“There are only two emotions: love and fear. All positive - TopicsExpress



          

“There are only two emotions: love and fear. All positive emotions come from love, all negative emotions from fear. From love flows happiness, contentment, peace, and joy. From fear comes anger, hate, anxiety, and guilt. It’s true that there are only two primary emotions, love and fear. But it’s more accurate to say that there is only love or fear, for we cannot feel these two emotions together, at exactly the same time. They’re opposites. If we’re in fear, we are not in a place of love. When we’re in a place of love, we cannot be in a place of fear.” —Elizabeth Kubler Ross / Posted because its interesting, but also disagreed with: Love permits one to acknowledge fear and handle it. In perfectly calm pinnacle experiences of love, fear is there, too - fear of unknown possibilities of losing the beloved, fear of mortality in general. Its a powerful love that, in its most precious moments of total calm, allows you to feel time passing with nothing occurring but that passing, in an extremely pure way - and in that moment, you are in fact dying a bit in your beloveds arms, as they are dying in yours. (I dont mean le petit mort, but that does hold some resonance here, too: an active rather than calm way of doing the same.) Its fearful in a way that is purely meditative, and absolutely not panicking.
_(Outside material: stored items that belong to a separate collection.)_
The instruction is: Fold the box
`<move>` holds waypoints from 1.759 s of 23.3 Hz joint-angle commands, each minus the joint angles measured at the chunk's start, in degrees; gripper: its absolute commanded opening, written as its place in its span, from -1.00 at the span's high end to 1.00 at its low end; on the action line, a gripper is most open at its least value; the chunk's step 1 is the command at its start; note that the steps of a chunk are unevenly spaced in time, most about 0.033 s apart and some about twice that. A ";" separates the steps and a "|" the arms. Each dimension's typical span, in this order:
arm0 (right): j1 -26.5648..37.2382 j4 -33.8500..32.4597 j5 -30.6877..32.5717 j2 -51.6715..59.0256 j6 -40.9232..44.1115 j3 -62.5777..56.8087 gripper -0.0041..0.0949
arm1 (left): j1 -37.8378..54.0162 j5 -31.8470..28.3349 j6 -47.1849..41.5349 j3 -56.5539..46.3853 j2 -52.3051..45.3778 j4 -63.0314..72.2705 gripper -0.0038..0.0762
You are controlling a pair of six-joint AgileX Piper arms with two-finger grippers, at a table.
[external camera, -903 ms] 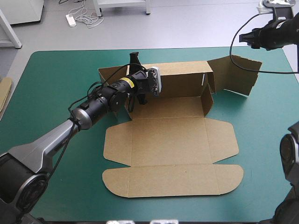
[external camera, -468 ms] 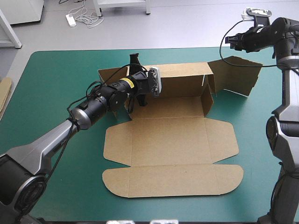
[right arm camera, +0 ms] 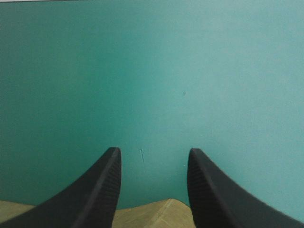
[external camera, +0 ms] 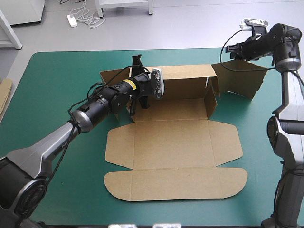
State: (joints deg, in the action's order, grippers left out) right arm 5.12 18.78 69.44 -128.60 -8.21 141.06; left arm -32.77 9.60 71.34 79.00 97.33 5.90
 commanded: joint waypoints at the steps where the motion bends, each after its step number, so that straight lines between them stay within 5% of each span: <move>1: 0.42 4.51 1.96 4.06 -2.03 1.40 0.11 | -0.34 2.27 -2.13 0.82 -1.94 0.63 0.93; 8: -0.23 1.19 2.04 10.42 -3.85 -6.75 0.18 | -0.34 1.95 -2.13 0.82 -1.31 -0.08 0.93; 18: -0.23 3.53 -0.52 26.05 -11.50 -34.22 0.32 | -0.34 0.42 -2.13 0.82 -1.31 -0.08 0.93; 21: -0.23 7.84 -3.45 29.59 -15.79 -40.91 0.32 | -0.34 0.42 -2.13 0.82 -1.31 0.31 0.93; 29: -0.33 27.33 -23.66 43.41 -44.52 -71.29 0.32 | -0.34 0.64 -2.13 0.82 -1.31 0.31 0.93; 34: -0.33 35.34 -26.68 44.67 -55.80 -77.08 0.32 | -0.34 0.64 -2.13 0.82 -1.31 0.31 0.93; 41: -0.33 36.07 -27.53 44.42 -63.20 -78.77 0.14 | -0.34 0.76 -2.13 0.82 -1.31 0.31 0.93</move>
State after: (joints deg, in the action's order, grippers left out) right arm 4.80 51.36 43.10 -86.41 -67.32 61.12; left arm -32.82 8.52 71.17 79.00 97.67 4.27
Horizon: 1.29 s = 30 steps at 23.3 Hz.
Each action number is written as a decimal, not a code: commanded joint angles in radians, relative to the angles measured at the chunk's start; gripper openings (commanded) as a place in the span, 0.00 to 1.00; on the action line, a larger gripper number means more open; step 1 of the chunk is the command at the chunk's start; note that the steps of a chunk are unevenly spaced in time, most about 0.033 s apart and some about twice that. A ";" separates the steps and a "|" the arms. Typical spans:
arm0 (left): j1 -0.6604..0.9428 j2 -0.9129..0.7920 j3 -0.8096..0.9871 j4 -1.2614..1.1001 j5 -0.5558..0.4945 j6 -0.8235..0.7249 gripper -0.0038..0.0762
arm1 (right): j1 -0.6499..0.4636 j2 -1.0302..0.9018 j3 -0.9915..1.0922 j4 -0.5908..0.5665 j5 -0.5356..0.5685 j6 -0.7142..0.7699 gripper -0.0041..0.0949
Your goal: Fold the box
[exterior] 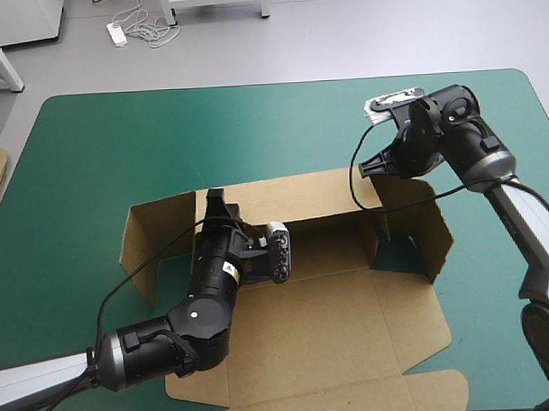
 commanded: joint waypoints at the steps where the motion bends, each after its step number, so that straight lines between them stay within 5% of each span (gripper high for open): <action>1: -0.005 -0.020 -0.027 0.018 0.012 -0.005 0.04 | -0.004 -0.080 0.022 0.001 0.044 -0.005 0.02; 30: -0.005 -0.020 -0.027 0.025 -0.022 -0.017 0.04 | -0.004 -0.363 0.378 0.149 0.042 0.007 0.02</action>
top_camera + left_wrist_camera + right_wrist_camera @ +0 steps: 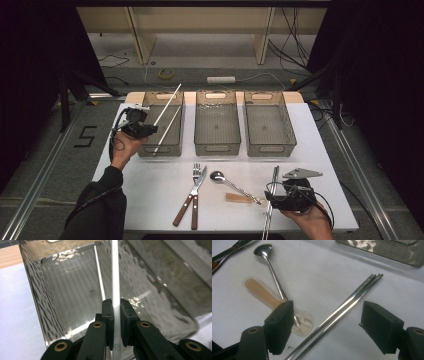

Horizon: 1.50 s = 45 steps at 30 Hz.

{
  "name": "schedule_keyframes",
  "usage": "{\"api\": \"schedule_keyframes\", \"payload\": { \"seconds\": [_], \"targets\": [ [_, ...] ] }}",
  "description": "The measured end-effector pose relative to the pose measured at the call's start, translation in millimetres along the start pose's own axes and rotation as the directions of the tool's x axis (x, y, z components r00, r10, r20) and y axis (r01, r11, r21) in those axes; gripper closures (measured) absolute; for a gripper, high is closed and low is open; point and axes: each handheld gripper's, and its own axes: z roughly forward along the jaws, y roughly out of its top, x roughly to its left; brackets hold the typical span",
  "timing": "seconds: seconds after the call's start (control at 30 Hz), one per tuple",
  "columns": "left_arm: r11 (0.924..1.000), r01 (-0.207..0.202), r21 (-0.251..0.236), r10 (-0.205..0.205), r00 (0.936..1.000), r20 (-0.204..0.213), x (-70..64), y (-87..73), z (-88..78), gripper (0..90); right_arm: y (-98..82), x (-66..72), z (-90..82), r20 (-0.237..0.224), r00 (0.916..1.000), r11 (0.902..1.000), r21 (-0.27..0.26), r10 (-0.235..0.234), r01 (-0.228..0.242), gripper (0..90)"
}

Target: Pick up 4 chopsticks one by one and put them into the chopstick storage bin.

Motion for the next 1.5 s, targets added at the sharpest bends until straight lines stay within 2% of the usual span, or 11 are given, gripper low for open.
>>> {"api": "schedule_keyframes", "payload": {
  "seconds": [0.3, 0.63, 0.7, 0.77, 0.83, 0.93, 1.0, 1.1, 1.27, 1.37, 1.5],
  "targets": [
    [0.9992, 0.031, 0.026, -0.030, 0.9993, -0.023, 7.7, -1.3, 10.3, 82.4, 0.1, 0.5, 0.4, -0.007, 0.9999, 0.9999, 0.006, -0.008, 0.008, 27.7],
    [0.9973, 0.066, 0.033, -0.064, 0.9965, -0.053, 14.1, -2.1, 15.9, 81.5, 0.2, 1.5, 0.5, -0.016, 0.9996, 0.9997, 0.007, -0.023, 0.023, 27.7],
    [0.9966, 0.080, 0.020, -0.078, 0.9953, -0.057, 13.7, -2.3, 14.9, 72.8, 0.2, 1.3, 0.4, -0.016, 0.9996, 0.9997, 0.007, -0.023, 0.023, 27.7],
    [0.9976, 0.066, 0.021, -0.064, 0.9966, -0.051, 11.5, -2.8, 12.2, 68.7, 0.0, 0.7, 0.5, -0.014, 0.9996, 0.9997, 0.006, -0.024, 0.024, 27.7],
    [0.9973, 0.071, 0.015, -0.071, 0.9965, -0.045, 9.3, -3.7, 9.2, 61.7, 0.2, 0.3, 0.7, -0.013, 0.9997, 0.9997, 0.008, -0.021, 0.021, 27.7],
    [0.9963, 0.086, -0.004, -0.086, 0.9962, -0.007, 4.2, -6.7, 3.0, 51.4, 0.0, 0.5, 0.5, -0.007, 0.9998, 0.9998, 0.014, -0.017, 0.017, 28.2],
    [0.9972, 0.071, -0.022, -0.071, 0.9975, 0.000, -1.0, -9.8, -2.6, 45.2, -0.2, 0.0, 0.4, 0.001, 0.9999, 0.9998, 0.015, -0.013, 0.013, 29.0],
    [0.9949, 0.077, -0.065, -0.075, 0.9965, 0.036, -8.1, -15.4, -13.2, 37.1, -0.7, -1.3, 0.8, 0.004, 1.0000, 0.9998, 0.018, -0.007, 0.007, 30.7],
    [0.9889, 0.090, -0.118, -0.081, 0.9934, 0.081, -21.1, -25.0, -28.7, 28.4, -1.3, -1.5, 2.1, 0.018, 0.9998, 0.9994, 0.034, 0.003, -0.003, 33.6],
    [0.9898, 0.059, -0.130, -0.048, 0.9952, 0.085, -29.8, -29.9, -36.3, 26.0, -2.1, 0.1, 2.5, 0.020, 0.9998, 0.9991, 0.042, 0.005, -0.005, 34.9],
    [0.9890, 0.043, -0.141, -0.028, 0.9940, 0.106, -37.8, -37.1, -41.5, 23.6, -3.3, 0.4, 0.2, 0.026, 0.9996, 0.9993, 0.037, 0.011, -0.012, 36.0]
  ]
}}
Negotiating those moments that are completely inevitable (and in fact to be treasured as exquisite) in the most powerful love you will ever experience is a matter of having to learn how it is that, underneath all of the surface details, being in life is always, at every single turn and moment of stillness alike, constantly a matter of also saying goodbye to it - or to others. Always. Consider it another angle of approach to a Heideggerian being-toward-death of Dasein, if you will: albeit with a respect for subjectivity that does not attempt to liquidate the need for attentively considered ethical categories (as Heideggers work so meticulously and shamefully did), but instead, underscores that need, and even engages those categories in their actuality in the most active ways both imaginable - and as of yet unimagined.